As an aside, now that Manning had set the stage in the first installment of the Balkan Trilogy, The Spoilt City‘s plot moved along much faster. Reading it didn’t feel as much of a slog.

Quotes to quote, “Freedom, after all, was not a basic concept of marriage” (p 351), “And yet, she thought, they were the only people in this spoilt city whose ideals rose above money, food, and sex” (p 390), and “Reflecting on the process of involvement and disenchantment which was marriage, she thought that one entered it unsuspecting and, unsuspecting, found one was trapped by it” (p 526).
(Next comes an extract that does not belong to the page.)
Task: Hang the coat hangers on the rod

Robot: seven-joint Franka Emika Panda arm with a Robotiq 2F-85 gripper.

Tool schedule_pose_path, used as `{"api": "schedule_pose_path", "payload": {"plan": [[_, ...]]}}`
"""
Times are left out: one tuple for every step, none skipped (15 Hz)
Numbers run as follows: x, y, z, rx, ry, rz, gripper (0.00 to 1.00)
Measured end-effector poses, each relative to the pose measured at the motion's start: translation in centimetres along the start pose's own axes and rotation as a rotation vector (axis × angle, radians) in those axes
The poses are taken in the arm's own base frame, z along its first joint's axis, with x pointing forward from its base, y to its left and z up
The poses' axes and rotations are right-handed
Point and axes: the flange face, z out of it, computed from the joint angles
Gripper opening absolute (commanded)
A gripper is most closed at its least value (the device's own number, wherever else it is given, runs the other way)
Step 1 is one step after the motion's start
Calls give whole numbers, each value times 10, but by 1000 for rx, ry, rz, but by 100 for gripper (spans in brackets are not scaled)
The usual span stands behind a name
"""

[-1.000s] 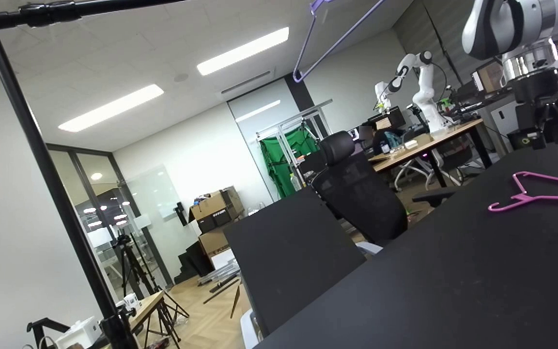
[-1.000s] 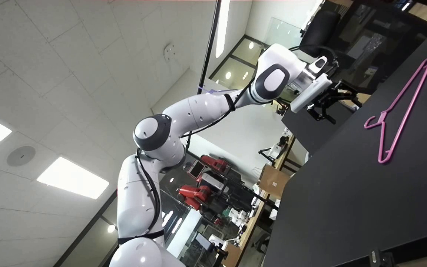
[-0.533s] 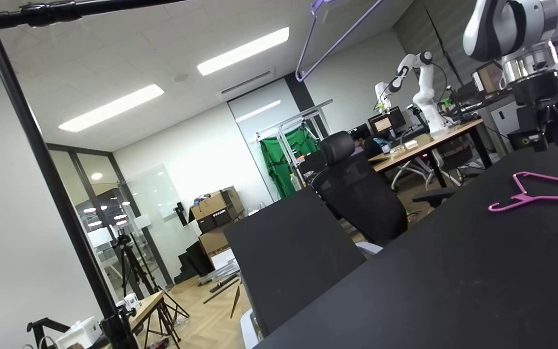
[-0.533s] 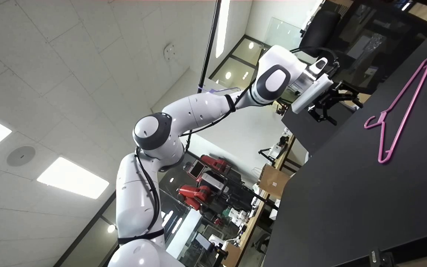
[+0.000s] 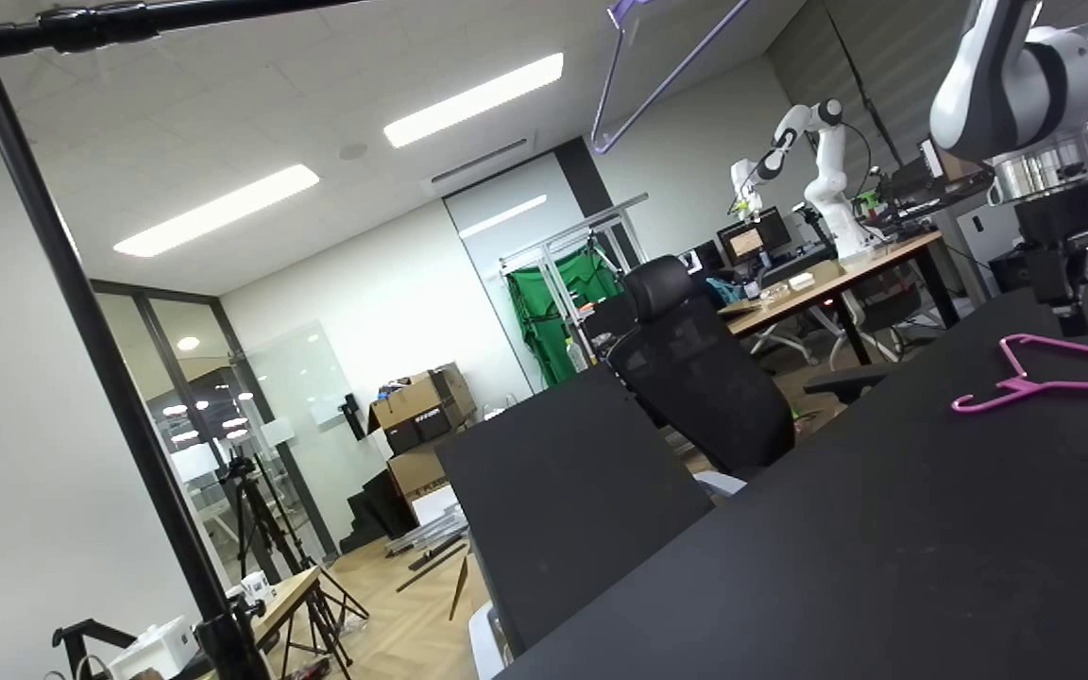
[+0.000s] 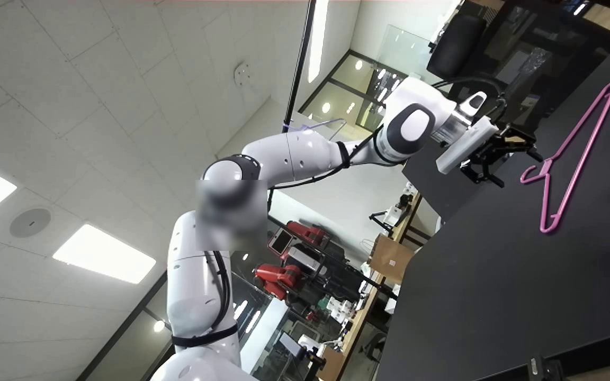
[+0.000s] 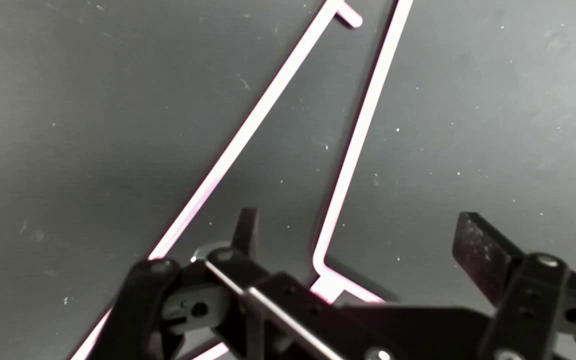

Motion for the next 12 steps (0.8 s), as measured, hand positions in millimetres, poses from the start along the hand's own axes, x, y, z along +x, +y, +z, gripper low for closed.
{"api": "schedule_pose_path", "payload": {"plan": [[-1, -1, 6, -1, -8, 14, 100], [-3, -1, 12, 1, -17, 35, 100], [-5, -1, 19, -1, -22, 64, 100], [-8, -2, 25, -5, -30, 95, 100], [-10, -2, 32, -7, -32, 126, 100], [-12, -3, 38, -11, -34, 153, 100], [-13, -3, 44, -16, -34, 176, 100], [-14, -4, 49, -22, -32, 194, 96], [-14, -5, 54, -27, -29, 209, 73], [-14, -6, 58, -30, -25, 219, 71], [-14, -7, 61, -35, -20, 227, 70], [-14, -8, 64, -39, -14, 232, 62]]}}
Author fact: Manning was a striking person. Her eyes are simply haunting.

Book trivia: The Spoilt City is the second book in the Fortunes of War: the Balkan Trilogy.

Playlist: “The Swan of Tuonela,” “Capitanul,” “We’re Gonna Hang Out the Washing on the Siegfried Line,” and Beethoven’s fifth Pianoforte Concerto.

Nancy said: Pearl didn’t say anything specific about The Spoilt City (or The Balkan Trilogy for that matter). It bears noting that The Spoilt City was not included in the index.

BookLust Twist: from Book Lust in the chapter called “100 Good Reads, Decade By Decade: 1960s” (p 175).